** Instructions to follow **
Nothing but an exact repeat of the entries below should appear in your answer.

Start of Data shown

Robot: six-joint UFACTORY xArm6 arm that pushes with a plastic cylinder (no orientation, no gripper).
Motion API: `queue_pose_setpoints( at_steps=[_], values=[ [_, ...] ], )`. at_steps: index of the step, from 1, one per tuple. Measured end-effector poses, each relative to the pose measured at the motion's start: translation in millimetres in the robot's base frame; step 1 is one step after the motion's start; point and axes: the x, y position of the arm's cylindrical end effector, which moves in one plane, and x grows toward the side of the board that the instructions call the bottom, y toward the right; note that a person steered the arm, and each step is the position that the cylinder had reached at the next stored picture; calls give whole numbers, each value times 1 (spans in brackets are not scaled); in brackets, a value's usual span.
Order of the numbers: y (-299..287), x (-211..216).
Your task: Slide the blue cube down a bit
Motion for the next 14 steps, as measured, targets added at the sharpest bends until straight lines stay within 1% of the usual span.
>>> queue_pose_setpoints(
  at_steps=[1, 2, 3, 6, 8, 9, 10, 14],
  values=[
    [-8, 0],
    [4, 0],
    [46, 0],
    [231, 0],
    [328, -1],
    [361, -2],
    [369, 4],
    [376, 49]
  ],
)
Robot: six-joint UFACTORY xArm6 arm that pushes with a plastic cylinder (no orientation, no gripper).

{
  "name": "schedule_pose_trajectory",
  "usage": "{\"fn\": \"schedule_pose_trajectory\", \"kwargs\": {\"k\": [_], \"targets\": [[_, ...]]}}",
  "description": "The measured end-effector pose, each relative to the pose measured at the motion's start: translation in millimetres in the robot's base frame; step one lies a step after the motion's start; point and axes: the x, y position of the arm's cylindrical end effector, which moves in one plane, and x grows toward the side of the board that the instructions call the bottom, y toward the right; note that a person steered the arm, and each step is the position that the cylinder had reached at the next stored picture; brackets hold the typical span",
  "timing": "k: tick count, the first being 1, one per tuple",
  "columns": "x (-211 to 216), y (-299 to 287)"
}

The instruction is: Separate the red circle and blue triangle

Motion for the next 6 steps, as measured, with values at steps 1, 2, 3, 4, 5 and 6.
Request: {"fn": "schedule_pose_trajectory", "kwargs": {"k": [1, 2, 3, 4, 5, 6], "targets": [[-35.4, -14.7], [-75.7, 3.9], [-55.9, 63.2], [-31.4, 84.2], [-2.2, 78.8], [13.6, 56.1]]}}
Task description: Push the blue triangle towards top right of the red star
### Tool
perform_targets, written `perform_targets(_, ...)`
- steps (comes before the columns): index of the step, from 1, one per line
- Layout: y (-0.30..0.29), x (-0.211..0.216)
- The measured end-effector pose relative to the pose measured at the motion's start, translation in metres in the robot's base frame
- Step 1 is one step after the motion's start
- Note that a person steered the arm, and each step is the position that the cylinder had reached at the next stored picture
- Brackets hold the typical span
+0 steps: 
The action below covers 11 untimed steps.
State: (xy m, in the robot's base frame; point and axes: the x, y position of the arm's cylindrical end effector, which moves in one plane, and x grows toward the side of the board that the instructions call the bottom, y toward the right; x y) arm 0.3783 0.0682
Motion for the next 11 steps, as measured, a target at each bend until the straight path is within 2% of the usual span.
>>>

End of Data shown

** Exercise solution **
Robot: six-joint UFACTORY xArm6 arm that pushes with a plastic cylinder (no orientation, no gripper).
Motion API: `queue_pose_setpoints( at_steps=[_], values=[ [_, ...] ], )`. at_steps: index of the step, from 1, one per tuple. Measured end-effector poses, each relative to the pose measured at the motion's start: translation in millimetres in the robot's base frame; step 1 is one step after the motion's start; point and axes: the x, y position of the arm's cylindrical end effector, which moves in one plane, and x grows toward the side of the board that the instructions call the bottom, y toward the right; note that a person steered the arm, and each step is the position that the cylinder had reached at the next stored picture; calls give whole numbers, each value times 1 (spans in brackets are not scaled); in brackets, a value's usual span.
Order of the numbers: y (-299..287), x (-211..216).
Your task: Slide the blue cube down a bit
Motion for the next 14 steps, as measured, targets added at the sharpest bends until straight lines stay within 1% of the usual span.
>>> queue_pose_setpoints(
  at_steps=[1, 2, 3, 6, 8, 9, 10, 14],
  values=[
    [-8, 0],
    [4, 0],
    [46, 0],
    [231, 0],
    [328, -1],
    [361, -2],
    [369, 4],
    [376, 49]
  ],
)
Robot: six-joint UFACTORY xArm6 arm that pushes with a plastic cylinder (no orientation, no gripper).

{
  "name": "schedule_pose_trajectory",
  "usage": "{\"fn\": \"schedule_pose_trajectory\", \"kwargs\": {\"k\": [_], \"targets\": [[_, ...]]}}",
  "description": "The measured end-effector pose, each relative to the pose measured at the motion's start: translation in millimetres in the robot's base frame; step one lies a step after the motion's start; point and axes: the x, y position of the arm's cylindrical end effector, which moves in one plane, and x grows toward the side of the board that the instructions call the bottom, y toward the right; note that a person steered the arm, and each step is the position that the cylinder had reached at the next stored picture; brackets hold the typical span",
  "timing": "k: tick count, the first being 1, one per tuple",
  "columns": "x (-211 to 216), y (-299 to 287)"
}

The instruction is: Separate the red circle and blue triangle

Motion for the next 6 steps, as measured, with values at steps 1, 2, 3, 4, 5 and 6.
Request: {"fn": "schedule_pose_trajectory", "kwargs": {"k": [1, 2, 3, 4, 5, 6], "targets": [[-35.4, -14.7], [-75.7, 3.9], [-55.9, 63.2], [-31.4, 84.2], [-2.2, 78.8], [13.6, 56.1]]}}
Task description: Push the blue triangle towards top right of the red star
### Tool
perform_targets, written `perform_targets(_, ...)`
- steps (comes before the columns): index of the step, from 1, one per line
- Layout: y (-0.30..0.29), x (-0.211..0.216)
- The measured end-effector pose relative to the pose measured at the motion's start, translation in metres in the robot's base frame
- Step 1 is one step after the motion's start
- Note that a person steered the arm, and each step is the position that the cylinder had reached at the next stored picture
- Brackets hold the typical span
+0 steps: 
The action below covers 11 untimed steps.
State: (xy m, in the robot's base frame; point and axes: the x, y position of the arm's cylindrical end effector, which moves in one plane, and x grows toward the side of the board that the instructions call the bottom, y toward the right; x y) arm 0.3783 0.0682
Motion for the next 11 steps, as measured, a target at each bend until the straight path is within 2% of the usual span.
>>>

The exercise calls for nothing further.